* Work instructions *
Nothing but the lines from the one containing "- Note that" through the end of the material should be restated, and each exactly.

* Information provided *
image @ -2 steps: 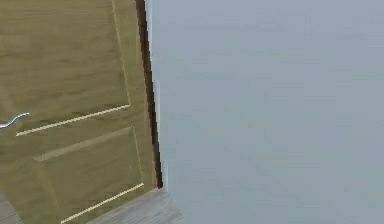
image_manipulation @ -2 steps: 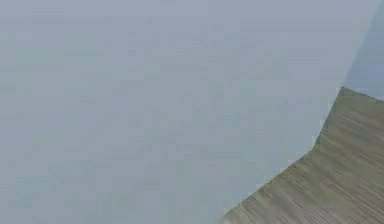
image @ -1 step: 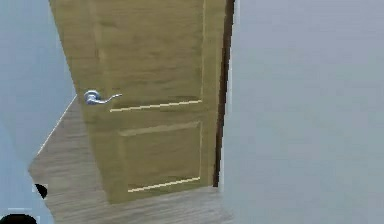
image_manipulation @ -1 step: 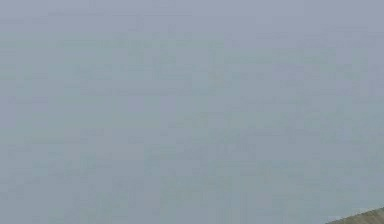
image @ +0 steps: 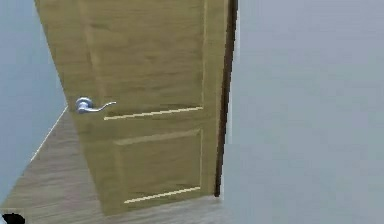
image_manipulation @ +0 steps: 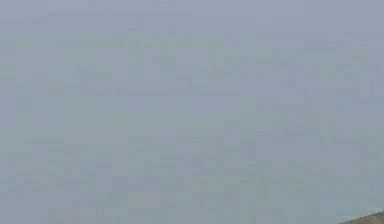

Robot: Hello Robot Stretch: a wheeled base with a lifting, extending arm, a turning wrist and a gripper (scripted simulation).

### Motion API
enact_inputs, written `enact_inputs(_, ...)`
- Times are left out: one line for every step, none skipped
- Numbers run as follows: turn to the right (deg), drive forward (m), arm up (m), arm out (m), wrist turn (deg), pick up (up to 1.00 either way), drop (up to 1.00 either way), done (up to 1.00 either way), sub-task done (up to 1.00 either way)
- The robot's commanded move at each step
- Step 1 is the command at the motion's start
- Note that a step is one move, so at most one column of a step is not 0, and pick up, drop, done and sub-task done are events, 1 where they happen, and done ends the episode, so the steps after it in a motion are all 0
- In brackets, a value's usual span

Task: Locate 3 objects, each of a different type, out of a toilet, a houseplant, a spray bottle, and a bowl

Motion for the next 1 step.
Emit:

* Result *
- Note that a step is one move, so at most one column of a step is not 0, and pick up, drop, done and sub-task done are events, 1 where they happen, and done ends the episode, so the steps after it in a motion are all 0
- In brackets, a value's usual span

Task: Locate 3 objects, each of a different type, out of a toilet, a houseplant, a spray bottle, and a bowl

Motion for the next 1 step.
Emit:

No further work remains in this exercise.